EXERCISE :: Each line of the data below should be restated exactly, with images left out.

GIVEN MATERIAL ::
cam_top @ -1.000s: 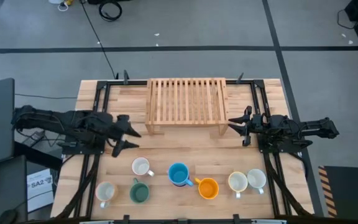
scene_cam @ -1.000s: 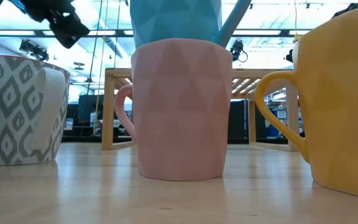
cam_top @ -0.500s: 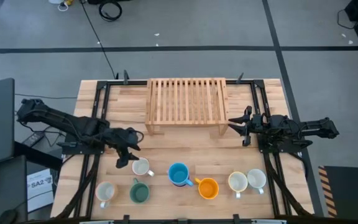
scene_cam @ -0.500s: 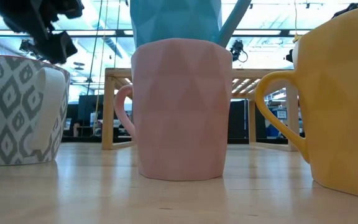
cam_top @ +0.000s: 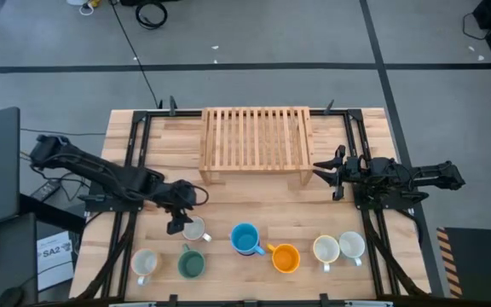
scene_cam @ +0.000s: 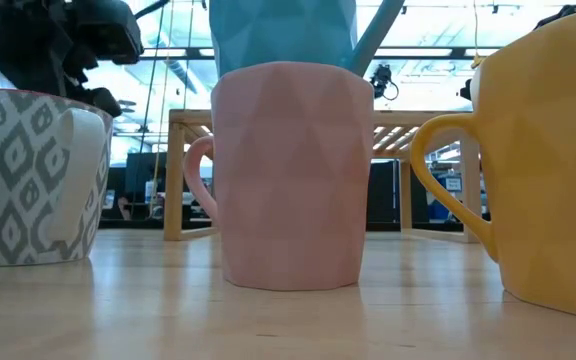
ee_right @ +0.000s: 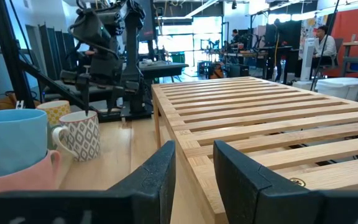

ANSWER FOR THE TASK ::
cam_top @ -1.000s: 
scene_cam @ -1.000s: 
cam_top @ -0.500s: 
scene_cam @ -0.500s: 
cam_top @ +0.000s: 
scene_cam @ +0.000s: 
ee_right @ +0.000s: 

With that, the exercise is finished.